Ответом на суровость и жестокость предшествующей модели родительства должно быть не безответственное «равенство», а властная забота — забота сильного и ответственного, доминирование, которое используется не для того, чтобы подчинять и угнетать, а для того, чтобы помогать и защищать. И кризис негативизма – как раз тот момент, когда способность к властной заботе проходит первую серьезную проверку. Довольно легко не сердиться на беспомощного младенца. А вот этот своевольный, вопящий, брыкающийся? Получится ли не перейти к насилию, но и не спасовать? Здесь очень важны оба компонента: и доминирование, и забота, потому что ребенку в равной мере будет страшно и плохо как с родителем инфантильным, беспомощным, так и с суровым, не чутким к потребностям ребенка. Если мама и папа меня не защищают, а обижают – кто меня защитит? Если мама и папа меня и моих криков боятся – что они станут делать, если придет саблезубый тигр?
Можно уступить с позиции сильного, можно сказать: «Ну, вообще-то я думаю, что этого не стоит делать, но я вижу, что тебе очень хочется пойти в новом платье гулять, поэтому я тебе разрешаю, потому что я тебя люблю» или «Я считаю, что овсяная каша очень полезна, но ты говоришь, что ты ее ненавидишь, поэтому, хорошо, мы не будем ее есть, я не буду заставлять тебя». Это уступка как проявление защиты и заботы, проявление надежной привязанности.

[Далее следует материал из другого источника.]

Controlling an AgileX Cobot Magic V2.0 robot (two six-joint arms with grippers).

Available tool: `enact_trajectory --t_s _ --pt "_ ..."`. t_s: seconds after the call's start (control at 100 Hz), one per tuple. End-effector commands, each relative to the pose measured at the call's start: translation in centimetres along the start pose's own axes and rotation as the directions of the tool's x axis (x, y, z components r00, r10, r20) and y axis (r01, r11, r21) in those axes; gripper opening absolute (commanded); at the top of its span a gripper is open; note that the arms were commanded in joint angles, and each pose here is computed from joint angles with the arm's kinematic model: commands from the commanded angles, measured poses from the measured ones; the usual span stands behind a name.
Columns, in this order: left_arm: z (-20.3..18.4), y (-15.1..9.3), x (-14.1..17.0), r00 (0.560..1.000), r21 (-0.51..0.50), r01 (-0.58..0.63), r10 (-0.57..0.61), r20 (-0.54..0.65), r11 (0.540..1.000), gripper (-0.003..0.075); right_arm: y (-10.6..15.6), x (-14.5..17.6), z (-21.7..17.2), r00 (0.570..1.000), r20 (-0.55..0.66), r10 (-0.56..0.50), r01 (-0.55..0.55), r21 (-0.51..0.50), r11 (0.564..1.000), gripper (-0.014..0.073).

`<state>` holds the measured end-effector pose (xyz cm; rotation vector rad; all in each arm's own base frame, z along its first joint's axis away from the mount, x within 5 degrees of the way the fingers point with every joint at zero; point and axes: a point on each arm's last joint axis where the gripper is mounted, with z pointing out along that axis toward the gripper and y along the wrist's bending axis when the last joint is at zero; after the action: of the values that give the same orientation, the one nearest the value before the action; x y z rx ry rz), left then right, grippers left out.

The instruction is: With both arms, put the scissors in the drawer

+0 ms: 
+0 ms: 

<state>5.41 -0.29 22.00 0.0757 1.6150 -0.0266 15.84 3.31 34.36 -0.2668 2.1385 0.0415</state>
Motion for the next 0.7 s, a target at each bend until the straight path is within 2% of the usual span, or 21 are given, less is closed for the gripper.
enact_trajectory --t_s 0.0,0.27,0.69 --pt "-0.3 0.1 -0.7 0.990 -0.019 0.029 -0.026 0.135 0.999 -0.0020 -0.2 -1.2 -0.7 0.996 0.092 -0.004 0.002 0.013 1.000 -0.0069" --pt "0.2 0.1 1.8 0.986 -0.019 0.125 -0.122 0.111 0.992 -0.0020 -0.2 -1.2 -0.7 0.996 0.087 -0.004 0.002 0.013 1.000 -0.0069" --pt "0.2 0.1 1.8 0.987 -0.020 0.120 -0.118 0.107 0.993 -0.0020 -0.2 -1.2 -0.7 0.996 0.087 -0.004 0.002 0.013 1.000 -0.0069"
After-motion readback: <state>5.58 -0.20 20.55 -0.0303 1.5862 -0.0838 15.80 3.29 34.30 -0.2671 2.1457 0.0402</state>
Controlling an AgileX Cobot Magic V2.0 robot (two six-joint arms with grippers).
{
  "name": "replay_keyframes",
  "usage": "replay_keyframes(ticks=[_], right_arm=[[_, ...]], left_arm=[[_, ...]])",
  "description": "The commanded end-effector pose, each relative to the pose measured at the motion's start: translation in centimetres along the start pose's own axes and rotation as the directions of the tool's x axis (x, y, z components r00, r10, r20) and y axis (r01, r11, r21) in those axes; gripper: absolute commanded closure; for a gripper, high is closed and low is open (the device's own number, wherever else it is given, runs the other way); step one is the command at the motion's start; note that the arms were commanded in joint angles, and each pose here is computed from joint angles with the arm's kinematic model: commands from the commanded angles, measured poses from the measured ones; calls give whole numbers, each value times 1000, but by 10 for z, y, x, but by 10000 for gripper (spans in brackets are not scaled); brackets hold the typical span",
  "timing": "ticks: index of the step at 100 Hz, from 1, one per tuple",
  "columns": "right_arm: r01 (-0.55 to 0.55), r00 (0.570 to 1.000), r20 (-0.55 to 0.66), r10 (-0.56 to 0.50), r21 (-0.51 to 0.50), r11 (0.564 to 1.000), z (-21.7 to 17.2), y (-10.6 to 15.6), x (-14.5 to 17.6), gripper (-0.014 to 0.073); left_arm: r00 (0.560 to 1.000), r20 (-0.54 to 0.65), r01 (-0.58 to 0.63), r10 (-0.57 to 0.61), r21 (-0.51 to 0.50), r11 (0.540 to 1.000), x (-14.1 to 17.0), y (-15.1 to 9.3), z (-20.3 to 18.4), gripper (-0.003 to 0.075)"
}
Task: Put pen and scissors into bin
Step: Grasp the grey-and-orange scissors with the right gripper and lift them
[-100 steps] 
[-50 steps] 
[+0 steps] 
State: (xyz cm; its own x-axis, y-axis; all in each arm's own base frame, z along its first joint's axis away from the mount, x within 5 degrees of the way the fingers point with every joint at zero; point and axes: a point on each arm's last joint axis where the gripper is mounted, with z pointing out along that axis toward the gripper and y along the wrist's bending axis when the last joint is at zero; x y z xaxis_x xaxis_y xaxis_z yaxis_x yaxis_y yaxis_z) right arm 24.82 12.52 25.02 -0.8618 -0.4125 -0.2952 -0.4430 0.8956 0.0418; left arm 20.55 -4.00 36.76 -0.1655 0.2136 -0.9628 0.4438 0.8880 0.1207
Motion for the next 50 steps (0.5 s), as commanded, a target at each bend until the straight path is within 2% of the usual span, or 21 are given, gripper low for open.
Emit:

А можно уступить с позиции слабого: «Да отстань уже, да отвяжись, весь мозг мне уже вынес! На и замолчи, это невозможно…». Это не защита и забота, а капитуляция, выталкивание ребенка в доминантную роль, к которой он не готов и которой на самом деле не хочет. Он конфету хочет, а не в начальники.
Отказывать тоже можно из позиции заботы, а можно из позиции насилия. Можно запрещать, но при этом сочувствовать ребенку, сохранять с ним доброжелательный контакт. Можно предложить контейнирование: «Я понимаю, как тебе хочется еще мультик, но нам пора спать. Ты расстроился? Иди ко мне, я тебя пожалею». Можно предложить свою помощь в перемещении доминанты внимания, чтобы завершить удовольствие было легче: «Как ты думаешь, ты сможешь сам нажать на правильную кнопку, чтобы выключить? Какого она цвета, помнишь? А поможешь мне на стол накрыть – скоро папа придет?»
Если родитель не чувствует себя вправе запретить, если он не в доминантной ответственной роли, то он должен для того, чтобы запретить, «раскочегариться», разозлиться: это я не просто так тебе запрещаю, а потому, что ты плохой, ты виноват. «Тебе лишь бы смотреть мультфильмы бесконечно! Ты совсем от рук отбился! Как тебе не стыдно капризничать – такой большой мальчик!» – и все в таком роде. И сразу запрет перестает быть поведением защиты и заботы, он воспринимается ребенком как нападение, вызывает обиду.